This technical specification refers to the treatment of building services penetrations (ducts, pipes, cables etc.) through the fire compartment walls and floors, to ensure that fire compartmentation is maintained.

1. Relevant standards

EN 1366-3 (2009) Fire resistance tests for service installations - Part 3: Penetration seals

and other standards mentioned in this standard.

2. Material

The openings in compartment walls or floor slabs, where building services (ducts, pipes, cables etc.) penetrate, must be filled with fire-resistant materials whose fire resistance is the same as the fire resistance of the wall or floor slab in which the opening is located.

Fire resistance of these materials should be certified by an independent accredited body by testing according to the criteria of integrity (E) and insulation (I) (EN 13501-2).

The penetration seal can be made of different materials: fireproof mortar, stone wool boards with ablative coatings, etc. which should be compatible with the materials from which the pipes and their insulation are made, ducts, dampers, cable trays, busbars etc.

If the penetration seal is made of stone wool boards coated on both sides with ablative coating, then the stone wool should be class A (reaction to fire according to EN 13501-1) and the density and thickness of the stone wool should be in accordance with the sample tested and certified.

Certificates obtained by testing penetration seal in wall opening cannot be accepted for penetration seal in floor slab.

The penetration seal in floor slabs is not required to be load-bearing.

Fire-retardant silicones can only be used to prevent the passage of smoke but not fire.

All materials should be resistant to conditions that may occur in the rooms in which they are installed (chemicals, moisture, water, etc.). Materials must not contain harmful substances.

All pipes made of combustible materials with a larger diameter of Φ63 mm should be fitted with a fire protection collar (sleeve) on the side from which there is a risk of fire. Since the collar is used in a system with a penetration seal, the complete system should be tested and certified.

Prior to installation, contractor is obliged to submit manufacturer's certificates for all materials to the Supervisor for approval, through the Submittal process and a statement from the manufacturer of materials on the durability of products.
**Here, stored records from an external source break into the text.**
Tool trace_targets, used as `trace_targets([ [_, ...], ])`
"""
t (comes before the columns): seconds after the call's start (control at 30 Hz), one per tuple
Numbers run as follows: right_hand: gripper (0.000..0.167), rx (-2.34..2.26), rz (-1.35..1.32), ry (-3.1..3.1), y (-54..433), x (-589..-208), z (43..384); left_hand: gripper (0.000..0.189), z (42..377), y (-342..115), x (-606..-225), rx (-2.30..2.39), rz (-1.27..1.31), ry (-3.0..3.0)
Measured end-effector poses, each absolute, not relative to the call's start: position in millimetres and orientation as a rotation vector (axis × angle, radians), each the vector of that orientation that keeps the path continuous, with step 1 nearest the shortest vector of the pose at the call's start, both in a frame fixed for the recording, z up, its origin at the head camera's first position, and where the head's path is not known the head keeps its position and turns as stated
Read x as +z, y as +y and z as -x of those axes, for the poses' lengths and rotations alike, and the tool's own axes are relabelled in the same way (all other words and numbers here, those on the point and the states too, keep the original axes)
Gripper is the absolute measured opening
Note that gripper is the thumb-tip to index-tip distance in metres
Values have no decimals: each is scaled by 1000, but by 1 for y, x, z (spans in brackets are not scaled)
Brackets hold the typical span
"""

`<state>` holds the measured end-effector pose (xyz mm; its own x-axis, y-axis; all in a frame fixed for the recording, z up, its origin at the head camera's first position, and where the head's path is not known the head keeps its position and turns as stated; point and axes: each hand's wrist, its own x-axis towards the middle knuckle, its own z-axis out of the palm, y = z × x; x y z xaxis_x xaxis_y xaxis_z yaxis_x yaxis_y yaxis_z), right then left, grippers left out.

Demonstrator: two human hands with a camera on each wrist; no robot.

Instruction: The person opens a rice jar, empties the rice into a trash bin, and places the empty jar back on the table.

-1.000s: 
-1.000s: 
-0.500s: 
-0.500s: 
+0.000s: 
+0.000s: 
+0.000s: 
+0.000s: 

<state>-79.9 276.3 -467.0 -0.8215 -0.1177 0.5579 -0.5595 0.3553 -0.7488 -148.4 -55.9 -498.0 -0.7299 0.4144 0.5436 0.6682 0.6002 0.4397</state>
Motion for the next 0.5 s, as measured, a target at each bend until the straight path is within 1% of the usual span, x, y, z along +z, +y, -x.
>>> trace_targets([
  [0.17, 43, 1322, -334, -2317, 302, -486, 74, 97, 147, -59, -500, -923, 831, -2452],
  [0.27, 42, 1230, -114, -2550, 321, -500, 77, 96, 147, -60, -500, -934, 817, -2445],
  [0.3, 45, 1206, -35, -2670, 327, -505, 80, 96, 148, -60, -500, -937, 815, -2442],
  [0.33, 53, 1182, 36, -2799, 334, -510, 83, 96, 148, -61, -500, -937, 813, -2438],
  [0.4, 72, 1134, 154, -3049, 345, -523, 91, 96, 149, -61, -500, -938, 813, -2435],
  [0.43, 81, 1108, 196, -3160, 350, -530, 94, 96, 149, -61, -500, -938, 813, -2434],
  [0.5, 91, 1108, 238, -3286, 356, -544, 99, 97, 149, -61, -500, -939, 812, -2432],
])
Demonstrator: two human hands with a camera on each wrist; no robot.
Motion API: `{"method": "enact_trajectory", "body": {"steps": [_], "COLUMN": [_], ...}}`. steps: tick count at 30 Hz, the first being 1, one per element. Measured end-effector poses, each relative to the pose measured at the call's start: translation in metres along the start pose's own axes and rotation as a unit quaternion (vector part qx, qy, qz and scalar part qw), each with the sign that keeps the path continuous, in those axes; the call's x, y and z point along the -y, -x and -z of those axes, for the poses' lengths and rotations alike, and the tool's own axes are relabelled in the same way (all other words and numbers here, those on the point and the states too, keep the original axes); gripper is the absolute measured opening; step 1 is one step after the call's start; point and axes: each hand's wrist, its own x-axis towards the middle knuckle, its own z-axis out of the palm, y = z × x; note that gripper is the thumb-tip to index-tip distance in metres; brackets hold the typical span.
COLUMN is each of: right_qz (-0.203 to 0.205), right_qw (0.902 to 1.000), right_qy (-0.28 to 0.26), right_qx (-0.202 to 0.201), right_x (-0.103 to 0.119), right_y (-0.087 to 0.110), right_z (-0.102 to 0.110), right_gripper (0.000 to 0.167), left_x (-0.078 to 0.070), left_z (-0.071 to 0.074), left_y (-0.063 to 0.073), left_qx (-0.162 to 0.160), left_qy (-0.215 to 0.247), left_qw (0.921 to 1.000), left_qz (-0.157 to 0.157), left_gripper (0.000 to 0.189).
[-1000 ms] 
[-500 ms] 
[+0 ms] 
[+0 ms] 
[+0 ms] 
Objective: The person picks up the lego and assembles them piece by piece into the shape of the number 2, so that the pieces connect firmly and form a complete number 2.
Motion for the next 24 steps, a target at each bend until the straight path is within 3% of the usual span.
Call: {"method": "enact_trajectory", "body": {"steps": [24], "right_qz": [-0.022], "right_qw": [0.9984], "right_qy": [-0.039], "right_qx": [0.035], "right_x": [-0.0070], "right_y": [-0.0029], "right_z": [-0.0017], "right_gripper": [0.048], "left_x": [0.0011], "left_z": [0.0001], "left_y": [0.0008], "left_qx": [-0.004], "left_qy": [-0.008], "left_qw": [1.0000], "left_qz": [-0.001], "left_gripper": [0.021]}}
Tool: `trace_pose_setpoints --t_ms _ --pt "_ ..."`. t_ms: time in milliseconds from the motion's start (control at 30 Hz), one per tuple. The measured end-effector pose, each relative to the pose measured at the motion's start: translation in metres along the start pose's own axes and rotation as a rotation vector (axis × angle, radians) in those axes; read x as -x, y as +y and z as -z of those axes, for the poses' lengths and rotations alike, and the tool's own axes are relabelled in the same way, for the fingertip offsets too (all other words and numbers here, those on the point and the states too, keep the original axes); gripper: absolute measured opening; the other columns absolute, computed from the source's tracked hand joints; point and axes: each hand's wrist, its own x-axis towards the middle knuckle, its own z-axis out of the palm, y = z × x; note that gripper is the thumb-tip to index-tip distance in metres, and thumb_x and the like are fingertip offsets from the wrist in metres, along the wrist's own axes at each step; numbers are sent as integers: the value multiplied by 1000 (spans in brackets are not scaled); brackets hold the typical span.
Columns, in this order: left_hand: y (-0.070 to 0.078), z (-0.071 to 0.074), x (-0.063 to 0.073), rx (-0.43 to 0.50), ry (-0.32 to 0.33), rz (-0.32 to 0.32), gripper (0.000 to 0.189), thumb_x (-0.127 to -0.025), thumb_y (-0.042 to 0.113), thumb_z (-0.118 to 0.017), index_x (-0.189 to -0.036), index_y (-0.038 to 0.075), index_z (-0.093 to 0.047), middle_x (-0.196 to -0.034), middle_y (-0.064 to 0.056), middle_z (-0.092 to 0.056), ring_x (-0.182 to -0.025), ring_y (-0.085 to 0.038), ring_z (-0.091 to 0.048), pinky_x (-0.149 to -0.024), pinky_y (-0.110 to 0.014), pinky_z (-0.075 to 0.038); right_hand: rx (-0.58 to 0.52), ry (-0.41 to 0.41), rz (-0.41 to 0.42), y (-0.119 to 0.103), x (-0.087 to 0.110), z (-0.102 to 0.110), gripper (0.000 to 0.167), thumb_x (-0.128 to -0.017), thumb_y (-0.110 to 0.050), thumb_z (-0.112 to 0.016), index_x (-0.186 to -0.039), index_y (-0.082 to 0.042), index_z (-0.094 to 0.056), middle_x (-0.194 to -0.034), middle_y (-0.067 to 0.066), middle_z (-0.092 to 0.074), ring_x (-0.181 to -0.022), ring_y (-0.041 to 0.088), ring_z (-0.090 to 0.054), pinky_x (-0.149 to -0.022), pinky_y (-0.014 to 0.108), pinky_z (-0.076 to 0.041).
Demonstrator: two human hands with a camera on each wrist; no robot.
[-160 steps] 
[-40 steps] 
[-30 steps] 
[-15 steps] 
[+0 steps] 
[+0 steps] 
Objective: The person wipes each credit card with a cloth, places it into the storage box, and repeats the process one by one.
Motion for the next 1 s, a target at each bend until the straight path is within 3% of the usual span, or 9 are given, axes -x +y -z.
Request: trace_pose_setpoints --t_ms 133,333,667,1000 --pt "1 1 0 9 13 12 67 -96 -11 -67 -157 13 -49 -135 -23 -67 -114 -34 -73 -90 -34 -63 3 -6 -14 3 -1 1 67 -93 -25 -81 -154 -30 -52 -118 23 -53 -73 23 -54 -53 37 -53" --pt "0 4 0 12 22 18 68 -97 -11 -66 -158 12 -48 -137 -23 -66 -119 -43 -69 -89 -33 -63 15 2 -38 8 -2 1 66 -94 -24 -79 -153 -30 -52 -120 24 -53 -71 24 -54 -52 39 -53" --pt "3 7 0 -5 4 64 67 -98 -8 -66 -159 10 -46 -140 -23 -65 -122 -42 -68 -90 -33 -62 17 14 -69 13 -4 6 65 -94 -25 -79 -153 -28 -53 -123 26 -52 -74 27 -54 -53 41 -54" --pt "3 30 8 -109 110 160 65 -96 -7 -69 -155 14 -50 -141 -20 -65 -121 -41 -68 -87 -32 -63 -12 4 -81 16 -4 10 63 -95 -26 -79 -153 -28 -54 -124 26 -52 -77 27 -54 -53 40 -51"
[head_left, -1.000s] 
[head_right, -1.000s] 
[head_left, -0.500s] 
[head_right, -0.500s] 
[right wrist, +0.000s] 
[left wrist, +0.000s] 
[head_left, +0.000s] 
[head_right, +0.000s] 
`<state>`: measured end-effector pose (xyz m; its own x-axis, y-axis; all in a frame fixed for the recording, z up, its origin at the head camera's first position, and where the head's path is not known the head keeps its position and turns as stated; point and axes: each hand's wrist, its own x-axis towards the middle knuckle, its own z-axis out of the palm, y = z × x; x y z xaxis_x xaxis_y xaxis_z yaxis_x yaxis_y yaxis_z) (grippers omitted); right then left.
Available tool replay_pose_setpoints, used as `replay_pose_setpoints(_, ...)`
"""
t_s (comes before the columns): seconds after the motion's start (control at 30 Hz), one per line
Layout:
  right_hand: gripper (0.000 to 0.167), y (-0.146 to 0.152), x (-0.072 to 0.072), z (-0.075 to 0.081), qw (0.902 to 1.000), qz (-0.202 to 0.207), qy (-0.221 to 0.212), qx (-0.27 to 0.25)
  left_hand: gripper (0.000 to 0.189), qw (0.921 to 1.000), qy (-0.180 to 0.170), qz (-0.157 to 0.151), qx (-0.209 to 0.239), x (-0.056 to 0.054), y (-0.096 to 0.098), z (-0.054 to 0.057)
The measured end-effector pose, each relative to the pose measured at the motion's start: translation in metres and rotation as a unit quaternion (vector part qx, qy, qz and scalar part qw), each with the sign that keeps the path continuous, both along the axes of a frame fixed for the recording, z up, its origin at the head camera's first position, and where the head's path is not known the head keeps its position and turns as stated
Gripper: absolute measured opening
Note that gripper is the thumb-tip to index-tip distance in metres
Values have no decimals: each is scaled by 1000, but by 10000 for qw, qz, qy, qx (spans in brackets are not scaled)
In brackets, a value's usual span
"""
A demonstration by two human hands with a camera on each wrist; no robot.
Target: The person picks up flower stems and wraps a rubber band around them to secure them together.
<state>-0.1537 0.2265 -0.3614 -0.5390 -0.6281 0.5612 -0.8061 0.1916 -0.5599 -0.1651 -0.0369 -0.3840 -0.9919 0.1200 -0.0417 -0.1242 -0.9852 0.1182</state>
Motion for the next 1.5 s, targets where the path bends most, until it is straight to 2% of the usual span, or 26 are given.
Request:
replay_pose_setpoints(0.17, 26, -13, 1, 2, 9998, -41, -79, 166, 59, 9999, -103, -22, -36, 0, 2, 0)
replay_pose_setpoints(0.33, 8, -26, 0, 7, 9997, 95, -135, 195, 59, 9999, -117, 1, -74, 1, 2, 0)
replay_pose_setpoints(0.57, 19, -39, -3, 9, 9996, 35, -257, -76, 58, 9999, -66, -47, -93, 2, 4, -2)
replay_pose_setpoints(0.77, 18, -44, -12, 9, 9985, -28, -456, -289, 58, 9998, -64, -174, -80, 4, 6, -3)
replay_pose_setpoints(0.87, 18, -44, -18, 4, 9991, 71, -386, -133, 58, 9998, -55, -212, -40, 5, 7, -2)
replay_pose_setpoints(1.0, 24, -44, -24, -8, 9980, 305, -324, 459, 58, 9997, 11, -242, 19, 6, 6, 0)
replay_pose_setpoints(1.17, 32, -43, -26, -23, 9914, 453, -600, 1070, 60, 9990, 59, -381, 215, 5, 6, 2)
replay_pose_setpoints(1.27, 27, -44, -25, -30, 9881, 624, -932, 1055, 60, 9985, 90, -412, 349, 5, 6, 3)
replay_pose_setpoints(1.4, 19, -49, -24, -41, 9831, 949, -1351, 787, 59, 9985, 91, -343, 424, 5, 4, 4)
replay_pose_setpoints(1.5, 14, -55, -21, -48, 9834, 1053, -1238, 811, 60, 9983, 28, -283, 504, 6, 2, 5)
Contractor is to submit manual for maintenance.

3. Workmanship

All materials should be prepared and installed strictly according to the manufacturer's instructions and in the same way and with materials as was done on the sample that was certified. The contractor performing these works should have a certificate from the material manufacturer that he is qualified to install their products.

During the installation of the material, make sure that the temperature in the room is in accordance with the recommendations of the material manufacturer.

Pieces of stone wool, which fill the opening in wall or floor, should be as large as possible. Small pieces of stone wool should be pressed as tightly as possible between the ducts, pipes and the edges of the opening.

Ablative coating should be applied on both sides of the stone wool.

No joints are allowed between the edges of the construction opening and the penetration seal.

The contractor is obliged to mark each penetration with a permanent label next to the penetration on which is a unique reference number, date of manufacture, data on the licensed company that performed the works and to submit a catalogue of penetrations. In addition, the contractor is obliged to submit sketches of the building with marked penetration positions and entered numbers from the catalogue.

For cable penetrations, after making the penetration seal in the opening in the wall or floor, the cables should be additionally coated on both sides with a protective coating in the length of 1 m on each side.

The material used to coat the cables for fire protection should be certified by an independent accredited body and installed in accordance with the manufacturer's instructions.

Fire protection collars on pipes (especially on vertical pipes) must be fixed, so that they do not fall during the use of the building or in case of fire.

4. Supervision and measurement of works

The contractor is obliged to check each penetration of the building services through the fire compartment walls and floors whether it was done in accordance with design and instructions of the material manufacturer and keep checklists. The checklists should indicate the number of penetrations and the date of the control inspection. The contractor is obliged to regularly inform the supervisor about the control inspections. Openings above suspended ceilings should be inspected with a supervisor before closing the ceiling.

February, 2021

Please note that the technical specifications on this web site are templates only, information provided should be carefully checked and aligned with your project needs.
Fire resistance and reaction to fire are separate measures of fire performance. Fire resistance is the measurement of the ability of a material or system to resist, for the period of required fire performance, the passage of fire and heat from one distinct area to another  (EI60, EI90 etc.). Reaction to fire is the measurement of how a material or system will contribute to the fire development and spread, particularly in the very early stages of a fire when evacuation is crucial (reaction to fire is classified under EN 13501-1, classes A, B, C, D, E or F).
The measurement of performed works should be done as provided in the bill of prices (lump sum or per piece of opening, depending on the type and size of the opening and the thickness of the wall or floor).
High-density stone wool slabs, about 150kg/m3, are commonly used.